Work request: Go through the material and return every line that contains the string "aluminium".
Start of Data to use
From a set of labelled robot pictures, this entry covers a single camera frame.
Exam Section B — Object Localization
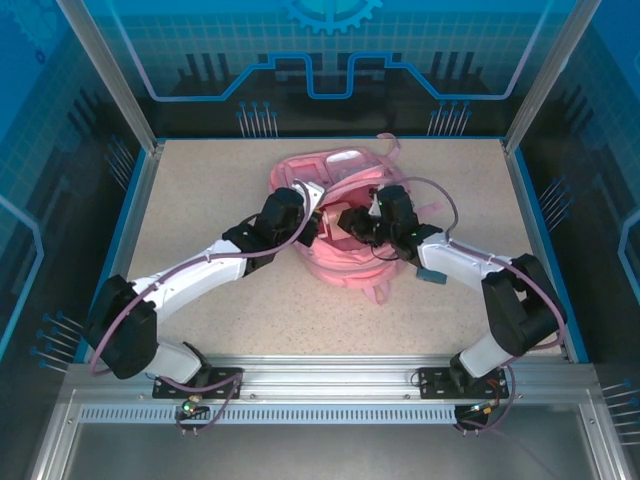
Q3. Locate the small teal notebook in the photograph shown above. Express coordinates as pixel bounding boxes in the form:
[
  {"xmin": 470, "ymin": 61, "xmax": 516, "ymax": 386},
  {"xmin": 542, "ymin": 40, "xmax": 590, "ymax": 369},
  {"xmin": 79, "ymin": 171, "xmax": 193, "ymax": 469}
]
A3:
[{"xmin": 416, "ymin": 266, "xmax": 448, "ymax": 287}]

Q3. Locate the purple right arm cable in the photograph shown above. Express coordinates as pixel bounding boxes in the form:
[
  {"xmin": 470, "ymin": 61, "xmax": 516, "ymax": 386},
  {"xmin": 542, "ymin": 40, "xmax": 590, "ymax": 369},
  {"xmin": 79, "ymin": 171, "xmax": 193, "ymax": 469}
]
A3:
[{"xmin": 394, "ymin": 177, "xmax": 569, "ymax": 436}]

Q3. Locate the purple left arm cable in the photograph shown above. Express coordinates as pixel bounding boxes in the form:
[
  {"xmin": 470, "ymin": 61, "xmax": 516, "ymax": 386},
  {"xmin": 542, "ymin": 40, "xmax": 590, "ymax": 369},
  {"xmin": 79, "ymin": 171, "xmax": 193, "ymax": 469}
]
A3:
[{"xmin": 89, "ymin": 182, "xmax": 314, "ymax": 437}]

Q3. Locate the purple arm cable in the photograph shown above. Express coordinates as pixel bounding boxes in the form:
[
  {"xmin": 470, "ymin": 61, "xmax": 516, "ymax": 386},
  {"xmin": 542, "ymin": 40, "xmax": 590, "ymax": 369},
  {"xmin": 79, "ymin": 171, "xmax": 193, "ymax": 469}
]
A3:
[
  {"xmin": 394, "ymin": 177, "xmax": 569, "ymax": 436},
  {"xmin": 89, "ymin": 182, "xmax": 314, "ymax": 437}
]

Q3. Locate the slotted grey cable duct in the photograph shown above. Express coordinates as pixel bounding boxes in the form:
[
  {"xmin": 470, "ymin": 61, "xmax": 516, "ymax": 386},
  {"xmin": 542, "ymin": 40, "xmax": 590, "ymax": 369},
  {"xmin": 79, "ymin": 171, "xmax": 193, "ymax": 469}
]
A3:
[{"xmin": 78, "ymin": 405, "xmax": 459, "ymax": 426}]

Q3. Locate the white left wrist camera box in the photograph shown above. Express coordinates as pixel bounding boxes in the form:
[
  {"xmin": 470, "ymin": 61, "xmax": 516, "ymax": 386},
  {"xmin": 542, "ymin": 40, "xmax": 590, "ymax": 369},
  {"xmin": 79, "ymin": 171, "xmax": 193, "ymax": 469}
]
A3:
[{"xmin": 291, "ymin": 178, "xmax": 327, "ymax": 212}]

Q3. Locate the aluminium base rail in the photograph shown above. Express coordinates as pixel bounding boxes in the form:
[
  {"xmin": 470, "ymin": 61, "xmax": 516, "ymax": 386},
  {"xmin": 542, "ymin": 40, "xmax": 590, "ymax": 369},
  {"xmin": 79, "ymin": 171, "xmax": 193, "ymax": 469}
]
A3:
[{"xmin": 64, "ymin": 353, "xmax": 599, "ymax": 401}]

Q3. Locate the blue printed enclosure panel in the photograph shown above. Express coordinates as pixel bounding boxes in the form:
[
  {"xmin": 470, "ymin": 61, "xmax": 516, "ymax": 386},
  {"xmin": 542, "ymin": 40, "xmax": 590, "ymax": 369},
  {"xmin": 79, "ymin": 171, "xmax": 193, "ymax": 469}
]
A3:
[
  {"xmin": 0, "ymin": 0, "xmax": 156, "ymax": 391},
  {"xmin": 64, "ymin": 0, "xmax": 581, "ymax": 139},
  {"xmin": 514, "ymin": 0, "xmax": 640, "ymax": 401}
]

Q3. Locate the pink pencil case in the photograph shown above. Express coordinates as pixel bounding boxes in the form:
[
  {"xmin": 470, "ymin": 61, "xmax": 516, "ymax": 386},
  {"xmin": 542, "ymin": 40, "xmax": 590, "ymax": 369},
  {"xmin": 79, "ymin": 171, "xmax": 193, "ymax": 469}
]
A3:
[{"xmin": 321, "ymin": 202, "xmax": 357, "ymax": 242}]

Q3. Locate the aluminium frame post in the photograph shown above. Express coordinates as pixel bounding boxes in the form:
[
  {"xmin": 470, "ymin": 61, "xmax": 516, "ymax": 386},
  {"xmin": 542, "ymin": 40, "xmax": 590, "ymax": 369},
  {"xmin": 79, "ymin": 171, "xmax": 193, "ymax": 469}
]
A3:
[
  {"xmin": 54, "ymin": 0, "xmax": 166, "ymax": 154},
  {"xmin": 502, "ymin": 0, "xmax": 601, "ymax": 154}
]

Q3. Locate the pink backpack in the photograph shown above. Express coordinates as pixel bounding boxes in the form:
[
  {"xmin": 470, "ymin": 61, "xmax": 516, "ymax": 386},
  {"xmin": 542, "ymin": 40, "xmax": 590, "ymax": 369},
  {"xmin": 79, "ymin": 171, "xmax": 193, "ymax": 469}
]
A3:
End of Data to use
Solution to the exercise:
Q3. Locate the aluminium base rail in the photograph shown above. Express coordinates as pixel bounding boxes in the form:
Q3. Locate the aluminium frame post in the photograph shown above. Express coordinates as pixel bounding boxes in the form:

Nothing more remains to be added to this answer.